L'effet du vent

— par Ken Follett

"Il continua jusqu'au toit. On avait posé toutes les feuilles de plomb et il constata que le clocheton qui bloquait l'écoulement de l'eau de pluie comportait maintenant une large gouttière à sa base. Il y avait du vent là-haut et il devait se cramponner quand il s'approchait du bord : il ne serait pas le premier bâtisseur à tomber d'un toit sous l'effet d'une rafale de vent, bien plus fort en haut qu'au niveau du sol. La force du vent paraissait augmenter de façon disproportionnée à mesure qu'on montait…

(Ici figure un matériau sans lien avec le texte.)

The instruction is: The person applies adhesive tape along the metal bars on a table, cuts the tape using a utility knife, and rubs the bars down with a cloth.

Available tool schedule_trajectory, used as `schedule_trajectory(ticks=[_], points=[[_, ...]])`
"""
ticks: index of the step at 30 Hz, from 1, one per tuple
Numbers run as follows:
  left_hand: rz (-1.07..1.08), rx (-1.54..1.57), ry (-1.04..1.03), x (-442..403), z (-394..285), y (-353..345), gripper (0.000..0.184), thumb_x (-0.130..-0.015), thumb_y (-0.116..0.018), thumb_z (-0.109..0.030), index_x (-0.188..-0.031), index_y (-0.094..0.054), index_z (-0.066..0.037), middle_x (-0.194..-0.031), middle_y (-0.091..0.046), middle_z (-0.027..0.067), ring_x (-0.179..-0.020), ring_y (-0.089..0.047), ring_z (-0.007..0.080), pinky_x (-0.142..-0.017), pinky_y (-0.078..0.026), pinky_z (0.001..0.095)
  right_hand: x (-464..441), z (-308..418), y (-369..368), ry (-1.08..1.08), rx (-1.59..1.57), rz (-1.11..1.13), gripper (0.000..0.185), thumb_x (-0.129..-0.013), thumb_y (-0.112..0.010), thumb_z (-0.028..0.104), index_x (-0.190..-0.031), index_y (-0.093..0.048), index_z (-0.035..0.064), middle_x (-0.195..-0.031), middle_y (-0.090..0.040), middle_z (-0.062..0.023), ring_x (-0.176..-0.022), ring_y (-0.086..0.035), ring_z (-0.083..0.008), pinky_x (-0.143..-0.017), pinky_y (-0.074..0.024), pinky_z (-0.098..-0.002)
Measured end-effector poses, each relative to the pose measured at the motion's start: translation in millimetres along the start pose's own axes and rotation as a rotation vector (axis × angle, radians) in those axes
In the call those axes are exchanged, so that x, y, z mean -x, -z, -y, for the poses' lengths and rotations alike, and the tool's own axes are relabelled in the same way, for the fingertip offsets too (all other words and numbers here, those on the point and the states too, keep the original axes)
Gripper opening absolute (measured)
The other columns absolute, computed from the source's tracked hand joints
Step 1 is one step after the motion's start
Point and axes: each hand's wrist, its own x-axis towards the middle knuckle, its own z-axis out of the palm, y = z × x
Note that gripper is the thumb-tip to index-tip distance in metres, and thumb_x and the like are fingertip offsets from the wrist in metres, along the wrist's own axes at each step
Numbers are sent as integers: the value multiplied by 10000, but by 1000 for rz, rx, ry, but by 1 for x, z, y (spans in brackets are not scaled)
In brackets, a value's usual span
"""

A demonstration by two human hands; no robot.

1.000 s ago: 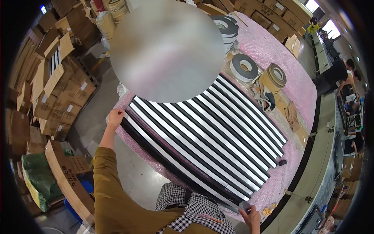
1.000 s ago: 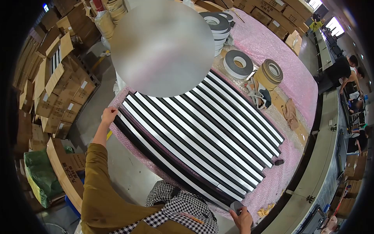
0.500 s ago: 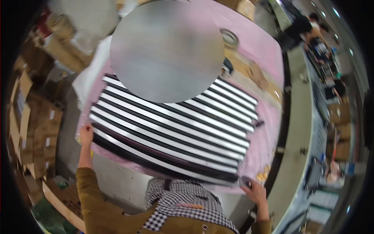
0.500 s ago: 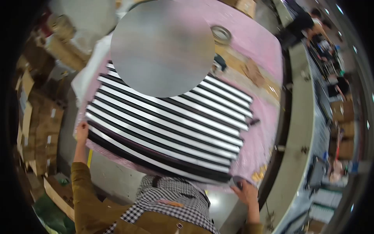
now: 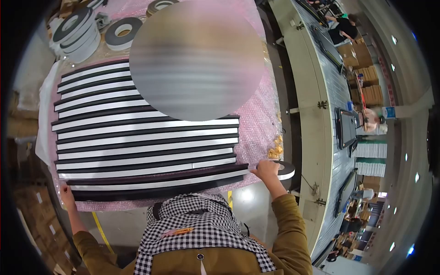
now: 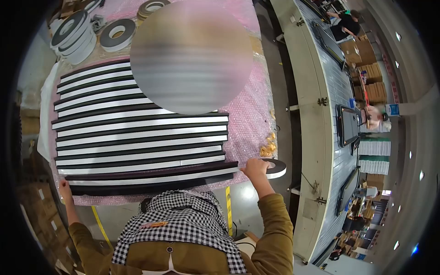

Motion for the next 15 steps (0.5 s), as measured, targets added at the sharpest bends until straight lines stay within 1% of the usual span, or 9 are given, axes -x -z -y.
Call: schedule_trajectory(ticks=[1, 6, 9, 15], points=[[15, 8, -2, -2, 3, 0, 99, -859, -601, -95, -917, -594, -15, -836, -603, 68, -800, -575, 170, -767, -468, 310, -2, 2, -2, 13, -12, -9, 575, -714, -659, 631, -969, -690, 117, -965, -699, -102, -895, -681, -286, -761, -493, -511], [49, 13, -34, -4, 7, 2, 102, -867, -594, -105, -917, -588, -17, -844, -600, 74, -801, -571, 177, -774, -464, 312, -1, 9, 3, -8, -39, -5, 550, -713, -685, 594, -983, -691, 116, -975, -697, -107, -914, -677, -293, -772, -484, -515], [66, -68, 18, -4, 7, 3, 120, -873, -584, -120, -930, -581, -14, -848, -602, 80, -806, -571, 187, -778, -464, 320, 0, 10, 6, -10, -58, 7, 548, -717, -687, 581, -997, -691, 109, -977, -697, -107, -925, -674, -293, -795, -473, -521], [58, -48, 11, -1, 3, 4, 142, -872, -585, -132, -939, -576, -8, -855, -609, 90, -810, -575, 199, -782, -464, 332, -3, 11, 9, 4, -54, 4, 539, -722, -688, 569, -1000, -692, 106, -986, -696, -105, -923, -673, -289, -790, -467, -508]])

Il s'arrêta, le regard perdu dans le vide. La force du vent augmentait de façon disproportionnée à mesure qu'on montait. C'était là la réponse à la question qui le harcelait. Ce n'était pas le poids de sa voûte qui provoquait les fissures : c'était la hauteur. Il avait bâti l'église assez solidement pour soutenir la masse, il en était sûr ; mais il n'avait pas pensé au vent. Les murs très hauts étaient constamment soumis à ses assauts qui finissaient par provoquer des fissures. Debout sur le toit, fouetté par les bourrasques, Jack s'imaginait sans mal l'effet que produisaient les mêmes attaques sur la structure de pierre. Il connaissait le bâtiment si bien qu'il éprouvait la même tension que si les murs faisaient partie de son corps. Le vent poussait de côté contre l'église, de la même manière qu'il le poussait lui-même. Et, comme l'église ne pouvait se pencher, elle se fissurait."